What is being asked:
Work out how many lines in the records below include the string "remote", and reply with that number alone.

The data:

◇ ◇ ◇ ◇ ◇

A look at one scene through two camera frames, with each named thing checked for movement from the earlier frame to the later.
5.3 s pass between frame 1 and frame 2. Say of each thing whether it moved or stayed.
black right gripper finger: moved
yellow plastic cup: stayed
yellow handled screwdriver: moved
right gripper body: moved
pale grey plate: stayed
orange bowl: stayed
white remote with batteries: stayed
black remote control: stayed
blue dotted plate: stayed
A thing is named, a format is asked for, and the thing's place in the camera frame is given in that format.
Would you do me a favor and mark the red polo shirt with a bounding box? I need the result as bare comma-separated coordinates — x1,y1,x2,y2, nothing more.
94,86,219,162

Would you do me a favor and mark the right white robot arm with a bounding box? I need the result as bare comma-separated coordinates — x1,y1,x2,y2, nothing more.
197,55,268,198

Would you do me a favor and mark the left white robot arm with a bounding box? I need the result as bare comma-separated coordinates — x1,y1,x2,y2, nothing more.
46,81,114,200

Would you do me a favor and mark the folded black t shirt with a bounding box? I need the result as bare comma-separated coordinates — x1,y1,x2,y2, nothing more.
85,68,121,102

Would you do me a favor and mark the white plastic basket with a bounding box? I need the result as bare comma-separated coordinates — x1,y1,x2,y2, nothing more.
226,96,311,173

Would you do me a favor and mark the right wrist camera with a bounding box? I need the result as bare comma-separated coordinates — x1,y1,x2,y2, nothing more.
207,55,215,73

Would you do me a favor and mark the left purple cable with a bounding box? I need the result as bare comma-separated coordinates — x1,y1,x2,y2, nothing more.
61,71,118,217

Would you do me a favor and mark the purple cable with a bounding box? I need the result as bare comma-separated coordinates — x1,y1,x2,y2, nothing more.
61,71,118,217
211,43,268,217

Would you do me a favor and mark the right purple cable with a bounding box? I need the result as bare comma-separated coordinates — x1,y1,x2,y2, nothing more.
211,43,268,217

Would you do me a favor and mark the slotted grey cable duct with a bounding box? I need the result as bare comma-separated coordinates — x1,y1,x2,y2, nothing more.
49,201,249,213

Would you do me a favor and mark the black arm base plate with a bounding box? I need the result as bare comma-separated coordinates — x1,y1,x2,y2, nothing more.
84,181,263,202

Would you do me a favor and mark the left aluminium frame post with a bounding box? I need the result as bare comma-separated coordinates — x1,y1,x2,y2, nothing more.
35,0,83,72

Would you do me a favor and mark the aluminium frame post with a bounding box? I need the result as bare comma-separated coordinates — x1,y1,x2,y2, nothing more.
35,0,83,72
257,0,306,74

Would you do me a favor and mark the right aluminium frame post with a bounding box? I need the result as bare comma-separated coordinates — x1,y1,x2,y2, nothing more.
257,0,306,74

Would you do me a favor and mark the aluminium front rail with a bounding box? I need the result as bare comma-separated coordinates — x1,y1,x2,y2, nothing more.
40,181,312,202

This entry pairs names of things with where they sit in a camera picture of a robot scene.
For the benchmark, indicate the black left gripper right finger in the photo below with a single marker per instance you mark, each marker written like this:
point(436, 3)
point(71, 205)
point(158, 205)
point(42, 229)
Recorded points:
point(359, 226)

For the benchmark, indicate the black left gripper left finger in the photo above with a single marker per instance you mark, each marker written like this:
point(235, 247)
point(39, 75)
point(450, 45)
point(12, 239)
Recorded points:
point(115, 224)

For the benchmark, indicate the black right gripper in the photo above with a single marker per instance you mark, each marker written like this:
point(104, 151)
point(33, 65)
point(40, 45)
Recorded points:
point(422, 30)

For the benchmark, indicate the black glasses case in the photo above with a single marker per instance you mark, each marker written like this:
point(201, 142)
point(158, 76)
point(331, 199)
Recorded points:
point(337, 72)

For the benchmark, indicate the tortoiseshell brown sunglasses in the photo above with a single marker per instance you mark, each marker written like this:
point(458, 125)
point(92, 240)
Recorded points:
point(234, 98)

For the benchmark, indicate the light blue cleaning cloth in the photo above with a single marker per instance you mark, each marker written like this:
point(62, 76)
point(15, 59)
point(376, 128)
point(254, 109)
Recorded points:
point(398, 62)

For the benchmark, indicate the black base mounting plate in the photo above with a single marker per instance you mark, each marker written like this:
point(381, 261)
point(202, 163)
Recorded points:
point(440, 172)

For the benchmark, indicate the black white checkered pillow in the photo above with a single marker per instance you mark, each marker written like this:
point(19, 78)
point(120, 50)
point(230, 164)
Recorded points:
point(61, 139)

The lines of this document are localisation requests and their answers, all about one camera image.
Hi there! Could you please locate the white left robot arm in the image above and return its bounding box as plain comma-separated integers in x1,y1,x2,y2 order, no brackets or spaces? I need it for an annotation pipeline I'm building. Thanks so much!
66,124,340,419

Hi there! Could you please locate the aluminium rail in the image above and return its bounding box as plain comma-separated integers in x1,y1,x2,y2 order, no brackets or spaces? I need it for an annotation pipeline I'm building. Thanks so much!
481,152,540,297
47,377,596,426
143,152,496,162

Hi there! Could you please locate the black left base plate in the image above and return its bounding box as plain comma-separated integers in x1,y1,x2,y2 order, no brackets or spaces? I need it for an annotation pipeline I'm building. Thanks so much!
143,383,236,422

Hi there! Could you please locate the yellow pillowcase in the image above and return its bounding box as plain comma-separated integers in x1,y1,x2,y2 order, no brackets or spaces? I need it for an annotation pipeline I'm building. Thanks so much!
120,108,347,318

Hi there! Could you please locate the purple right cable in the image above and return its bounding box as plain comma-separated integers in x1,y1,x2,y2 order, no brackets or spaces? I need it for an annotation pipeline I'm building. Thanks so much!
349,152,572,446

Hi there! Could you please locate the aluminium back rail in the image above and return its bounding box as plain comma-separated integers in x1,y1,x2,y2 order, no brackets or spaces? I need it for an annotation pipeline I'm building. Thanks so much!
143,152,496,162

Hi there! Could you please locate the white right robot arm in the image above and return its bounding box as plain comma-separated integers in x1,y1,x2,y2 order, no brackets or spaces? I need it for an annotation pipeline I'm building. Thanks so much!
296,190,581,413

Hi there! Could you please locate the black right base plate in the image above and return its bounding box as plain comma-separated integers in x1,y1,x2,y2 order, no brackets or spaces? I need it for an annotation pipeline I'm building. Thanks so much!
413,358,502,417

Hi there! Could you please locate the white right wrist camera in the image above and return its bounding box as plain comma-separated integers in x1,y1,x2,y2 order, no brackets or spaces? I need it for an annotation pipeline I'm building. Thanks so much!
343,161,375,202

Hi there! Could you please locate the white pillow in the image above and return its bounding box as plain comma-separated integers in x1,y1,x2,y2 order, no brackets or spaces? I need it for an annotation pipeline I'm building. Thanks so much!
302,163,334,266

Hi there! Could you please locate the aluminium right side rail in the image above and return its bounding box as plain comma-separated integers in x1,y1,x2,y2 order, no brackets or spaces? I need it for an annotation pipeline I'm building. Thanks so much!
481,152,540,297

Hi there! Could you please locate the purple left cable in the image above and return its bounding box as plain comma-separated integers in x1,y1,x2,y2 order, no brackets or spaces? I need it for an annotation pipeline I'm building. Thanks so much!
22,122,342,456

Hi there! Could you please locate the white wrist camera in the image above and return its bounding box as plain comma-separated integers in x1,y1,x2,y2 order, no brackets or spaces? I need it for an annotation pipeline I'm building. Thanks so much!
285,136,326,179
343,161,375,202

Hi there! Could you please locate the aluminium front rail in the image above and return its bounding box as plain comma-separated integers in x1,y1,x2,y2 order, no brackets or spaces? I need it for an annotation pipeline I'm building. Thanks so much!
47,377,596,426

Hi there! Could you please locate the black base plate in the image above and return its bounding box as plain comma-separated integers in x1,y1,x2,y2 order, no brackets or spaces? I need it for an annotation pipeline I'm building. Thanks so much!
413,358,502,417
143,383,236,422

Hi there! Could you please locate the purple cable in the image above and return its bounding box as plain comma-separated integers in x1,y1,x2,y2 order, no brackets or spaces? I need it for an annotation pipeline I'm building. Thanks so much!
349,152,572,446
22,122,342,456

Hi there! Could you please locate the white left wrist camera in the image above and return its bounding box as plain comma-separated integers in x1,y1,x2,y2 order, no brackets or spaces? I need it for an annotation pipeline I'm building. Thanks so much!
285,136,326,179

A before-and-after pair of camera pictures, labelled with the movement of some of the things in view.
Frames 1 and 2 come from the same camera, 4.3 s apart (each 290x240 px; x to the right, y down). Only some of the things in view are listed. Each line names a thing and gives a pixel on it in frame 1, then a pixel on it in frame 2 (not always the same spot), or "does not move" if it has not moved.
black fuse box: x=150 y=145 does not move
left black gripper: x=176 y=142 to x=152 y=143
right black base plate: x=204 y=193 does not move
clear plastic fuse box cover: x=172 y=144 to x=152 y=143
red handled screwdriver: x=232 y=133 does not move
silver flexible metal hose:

◇ ◇ ◇ ◇ ◇

Solved exercise:
2